Une réforme qui divise au sommet
Portée par l’ancien manager d’Arsenal, la proposition vise à avantager les attaquants : le hors-jeu ne serait sifflé que si l’intégralité du corps de l’attaquant dépasse celle du dernier défenseur. Un changement déjà testé dans certaines compétitions de jeunes, avec l’objectif de rendre le jeu plus fluide et plus spectaculaire.
Fin décembre, Gianni Infantino, président de la FIFA, avait pourtant ouvert la porte à cette évolution lors du World Sports Summit de Dubaï, estimant qu’elle pouvait améliorer l’attractivité du football.
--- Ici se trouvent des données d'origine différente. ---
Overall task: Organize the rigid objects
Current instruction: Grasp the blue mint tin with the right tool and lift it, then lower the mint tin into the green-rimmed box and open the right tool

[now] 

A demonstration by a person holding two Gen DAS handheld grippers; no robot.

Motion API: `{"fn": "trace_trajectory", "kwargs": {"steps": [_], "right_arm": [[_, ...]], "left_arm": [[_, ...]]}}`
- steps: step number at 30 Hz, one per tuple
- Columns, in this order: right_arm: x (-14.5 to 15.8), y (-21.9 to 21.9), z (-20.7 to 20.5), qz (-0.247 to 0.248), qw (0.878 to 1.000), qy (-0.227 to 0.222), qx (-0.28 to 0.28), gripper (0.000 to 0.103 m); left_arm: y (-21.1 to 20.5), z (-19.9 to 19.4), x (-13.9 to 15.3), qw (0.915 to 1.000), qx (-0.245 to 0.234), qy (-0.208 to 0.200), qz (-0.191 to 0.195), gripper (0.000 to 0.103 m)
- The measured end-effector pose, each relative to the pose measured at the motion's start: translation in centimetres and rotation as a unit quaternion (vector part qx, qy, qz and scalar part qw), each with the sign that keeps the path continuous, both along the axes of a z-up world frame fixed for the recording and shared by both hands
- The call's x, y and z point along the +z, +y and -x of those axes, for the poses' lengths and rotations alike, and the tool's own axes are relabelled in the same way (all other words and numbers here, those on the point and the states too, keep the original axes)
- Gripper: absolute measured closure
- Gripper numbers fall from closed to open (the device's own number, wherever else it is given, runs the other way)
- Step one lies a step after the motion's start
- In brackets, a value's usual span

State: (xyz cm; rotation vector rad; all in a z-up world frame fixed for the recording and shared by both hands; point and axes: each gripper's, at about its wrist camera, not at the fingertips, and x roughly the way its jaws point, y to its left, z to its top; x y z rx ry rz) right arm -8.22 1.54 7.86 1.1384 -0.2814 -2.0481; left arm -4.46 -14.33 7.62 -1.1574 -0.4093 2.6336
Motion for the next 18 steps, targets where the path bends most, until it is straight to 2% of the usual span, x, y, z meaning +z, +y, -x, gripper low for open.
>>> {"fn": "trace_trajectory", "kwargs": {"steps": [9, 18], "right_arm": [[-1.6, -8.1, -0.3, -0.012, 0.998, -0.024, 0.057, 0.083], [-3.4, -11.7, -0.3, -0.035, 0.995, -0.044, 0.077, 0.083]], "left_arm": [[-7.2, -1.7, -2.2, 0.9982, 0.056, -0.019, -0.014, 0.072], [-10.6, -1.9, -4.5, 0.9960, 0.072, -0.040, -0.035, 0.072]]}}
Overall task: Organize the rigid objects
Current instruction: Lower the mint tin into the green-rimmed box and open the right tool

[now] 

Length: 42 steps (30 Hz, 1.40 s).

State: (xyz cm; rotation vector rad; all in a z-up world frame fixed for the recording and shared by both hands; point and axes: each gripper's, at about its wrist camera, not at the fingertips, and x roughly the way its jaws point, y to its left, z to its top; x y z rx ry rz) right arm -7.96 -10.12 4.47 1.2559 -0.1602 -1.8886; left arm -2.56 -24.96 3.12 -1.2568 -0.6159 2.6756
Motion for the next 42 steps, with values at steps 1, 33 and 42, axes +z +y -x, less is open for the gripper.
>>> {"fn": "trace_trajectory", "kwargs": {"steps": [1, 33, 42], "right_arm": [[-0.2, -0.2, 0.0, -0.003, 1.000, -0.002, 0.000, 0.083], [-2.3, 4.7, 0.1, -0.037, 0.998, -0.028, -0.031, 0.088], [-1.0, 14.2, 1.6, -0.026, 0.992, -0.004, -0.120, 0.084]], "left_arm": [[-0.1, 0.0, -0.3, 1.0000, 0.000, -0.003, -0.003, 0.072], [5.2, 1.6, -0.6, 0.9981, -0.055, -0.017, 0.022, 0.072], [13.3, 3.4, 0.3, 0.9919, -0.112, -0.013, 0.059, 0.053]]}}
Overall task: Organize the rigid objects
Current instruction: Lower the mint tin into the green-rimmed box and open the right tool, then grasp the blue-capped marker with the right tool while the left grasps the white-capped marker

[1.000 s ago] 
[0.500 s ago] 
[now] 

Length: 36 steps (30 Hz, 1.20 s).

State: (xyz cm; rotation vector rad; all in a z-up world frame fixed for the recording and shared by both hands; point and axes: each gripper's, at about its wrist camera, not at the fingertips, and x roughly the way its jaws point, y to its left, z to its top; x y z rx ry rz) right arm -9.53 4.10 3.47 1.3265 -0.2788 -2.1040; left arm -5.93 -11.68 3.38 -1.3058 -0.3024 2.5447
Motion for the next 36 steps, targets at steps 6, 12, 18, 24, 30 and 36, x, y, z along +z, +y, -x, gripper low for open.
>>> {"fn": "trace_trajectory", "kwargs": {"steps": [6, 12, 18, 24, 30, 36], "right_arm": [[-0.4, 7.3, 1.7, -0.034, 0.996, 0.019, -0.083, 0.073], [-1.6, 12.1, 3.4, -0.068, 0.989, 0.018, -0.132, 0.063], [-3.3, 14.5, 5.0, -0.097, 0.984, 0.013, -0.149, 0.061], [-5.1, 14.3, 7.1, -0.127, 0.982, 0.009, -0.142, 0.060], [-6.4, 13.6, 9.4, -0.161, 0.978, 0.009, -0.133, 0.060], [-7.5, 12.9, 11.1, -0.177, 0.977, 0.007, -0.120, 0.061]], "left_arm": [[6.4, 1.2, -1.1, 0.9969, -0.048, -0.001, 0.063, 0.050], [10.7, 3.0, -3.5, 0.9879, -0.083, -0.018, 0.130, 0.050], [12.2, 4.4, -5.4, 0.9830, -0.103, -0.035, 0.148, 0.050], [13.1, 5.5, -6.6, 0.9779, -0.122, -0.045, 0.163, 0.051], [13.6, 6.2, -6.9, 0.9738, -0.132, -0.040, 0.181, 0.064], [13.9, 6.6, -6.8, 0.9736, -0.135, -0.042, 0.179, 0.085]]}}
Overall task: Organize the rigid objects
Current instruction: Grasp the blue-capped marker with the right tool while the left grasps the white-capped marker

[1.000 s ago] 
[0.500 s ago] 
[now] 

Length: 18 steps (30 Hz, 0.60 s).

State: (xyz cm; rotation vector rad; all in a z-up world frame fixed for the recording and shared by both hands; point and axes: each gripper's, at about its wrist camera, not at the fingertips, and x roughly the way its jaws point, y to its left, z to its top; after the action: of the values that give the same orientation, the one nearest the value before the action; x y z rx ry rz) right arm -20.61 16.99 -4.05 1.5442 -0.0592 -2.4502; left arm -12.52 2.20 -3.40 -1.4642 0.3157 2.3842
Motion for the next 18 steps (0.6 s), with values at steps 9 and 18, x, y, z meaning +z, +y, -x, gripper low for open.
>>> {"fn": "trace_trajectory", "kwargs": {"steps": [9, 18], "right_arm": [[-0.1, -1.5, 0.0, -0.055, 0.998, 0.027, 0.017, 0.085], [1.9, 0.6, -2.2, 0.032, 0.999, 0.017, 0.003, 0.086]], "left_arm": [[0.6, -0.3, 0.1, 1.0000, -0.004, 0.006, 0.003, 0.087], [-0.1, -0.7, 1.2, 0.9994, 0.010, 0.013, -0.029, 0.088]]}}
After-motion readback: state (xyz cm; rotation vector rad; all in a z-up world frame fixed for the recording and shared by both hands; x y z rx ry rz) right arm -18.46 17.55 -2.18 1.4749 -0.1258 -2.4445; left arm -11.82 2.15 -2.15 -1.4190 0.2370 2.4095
L’Ifab face à une décision clé
La réforme doit désormais être examinée par l’Ifab, gardienne des lois du jeu, lors de sa réunion annuelle le 20 janvier à Londres. Pour être adoptée, elle devra recueillir six voix sur huit. Or, la FIFA ne dispose que de quatre votes, ce qui renforce le poids des oppositions actuelles.
Un possible compromis
Face aux réticences, un terrain d’entente pourrait émerger. The Times évoque un compromis : ne juger le hors-jeu qu’à partir du torse de l’attaquant, sans tenir compte des pieds, des jambes ou de la tête. Une solution intermédiaire pour éviter un rejet total… et sauver partiellement la loi Wenger.